At the end of his article, Brooks points out how "some schools, for example, do no academic instruction for the first week. To start, everybody just gets to know one another." Simply put, children learn from the people they love. And love is the result of getting to know one another—it's the result of relationship. Before our kids come to know Jesus, they just might need to know us first.
So ask yourself this: How would your KidMin look different if you put relationship at the center of Sunday morning?

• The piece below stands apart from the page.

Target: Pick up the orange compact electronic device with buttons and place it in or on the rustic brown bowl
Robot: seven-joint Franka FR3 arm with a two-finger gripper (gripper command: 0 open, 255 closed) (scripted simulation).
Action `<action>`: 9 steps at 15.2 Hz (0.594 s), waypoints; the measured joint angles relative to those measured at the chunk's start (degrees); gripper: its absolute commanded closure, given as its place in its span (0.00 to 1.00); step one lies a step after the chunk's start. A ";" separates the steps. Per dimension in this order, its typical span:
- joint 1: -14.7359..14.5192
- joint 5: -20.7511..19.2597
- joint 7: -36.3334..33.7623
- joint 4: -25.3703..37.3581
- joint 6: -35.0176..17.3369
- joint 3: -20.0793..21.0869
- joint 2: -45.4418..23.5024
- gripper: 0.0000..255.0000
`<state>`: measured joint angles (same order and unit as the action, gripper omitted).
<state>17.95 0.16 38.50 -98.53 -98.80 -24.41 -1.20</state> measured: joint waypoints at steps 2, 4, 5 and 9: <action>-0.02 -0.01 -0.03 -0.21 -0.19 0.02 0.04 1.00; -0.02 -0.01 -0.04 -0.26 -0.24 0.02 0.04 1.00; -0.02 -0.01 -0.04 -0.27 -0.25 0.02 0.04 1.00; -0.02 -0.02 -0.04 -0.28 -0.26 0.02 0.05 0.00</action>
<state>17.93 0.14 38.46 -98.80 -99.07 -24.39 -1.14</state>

For many of us, including myself, the tendency is to place "programming" at the center. We pour over the details of the lesson—what songs are we going to sing, what Bible story are we going to tell, what object lesson are we going to use, what craft are we going to make, what game are we going to play. These are very important details, but in the pursuit of a quality program, we often times minimize, if not completely eradicate, all space for relationships to happen.
So how can we make space for relationships in our KidMin?

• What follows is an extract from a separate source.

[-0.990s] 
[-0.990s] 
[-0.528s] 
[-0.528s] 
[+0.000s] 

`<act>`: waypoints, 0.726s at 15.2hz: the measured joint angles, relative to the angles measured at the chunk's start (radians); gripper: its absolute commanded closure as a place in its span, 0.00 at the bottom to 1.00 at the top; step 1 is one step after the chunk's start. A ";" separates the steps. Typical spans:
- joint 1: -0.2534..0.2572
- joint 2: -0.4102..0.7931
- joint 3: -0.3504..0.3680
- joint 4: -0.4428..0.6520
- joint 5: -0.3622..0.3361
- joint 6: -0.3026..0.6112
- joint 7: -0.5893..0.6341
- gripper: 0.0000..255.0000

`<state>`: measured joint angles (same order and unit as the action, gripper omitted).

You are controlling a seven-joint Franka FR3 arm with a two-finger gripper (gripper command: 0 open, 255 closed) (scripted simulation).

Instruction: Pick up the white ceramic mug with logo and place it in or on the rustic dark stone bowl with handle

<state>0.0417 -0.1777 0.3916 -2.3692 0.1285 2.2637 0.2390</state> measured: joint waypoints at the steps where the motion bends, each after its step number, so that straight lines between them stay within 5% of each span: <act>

Great question—I'm glad I asked it!
There are a lot of things we can do, but let me start here. If you don't already, build an activity time or play time into the beginning of your Sunday morning. As the kids arrive, give them and the leaders an unstructured time and space to just be among one another. Play time isn't just about having fun. It's not even mostly about having fun. If we're intentional about play time, it's one of the greatest opportunities for building relationships. But the keyword is "intentional." Too many leaders see play time as something fun that preoccupies kids until the lesson begins and real ministry starts to happen. But play time is the real ministry! For that to be true, though, we have to challenge our leaders to step away from the huddle of grown-ups, to get off the wall and onto the floor, to play with the kids, to talk with them, to laugh with them and to be among them.
After all, isn't that what God did with us?
The gospel doesn't call us to follow a set of precepts, it calls us to follow a person. It calls us to follow Jesus Christ, who "became flesh and dwelt among us." A relationship is at the center of the gospel. It should be at the center of our KidMin as well.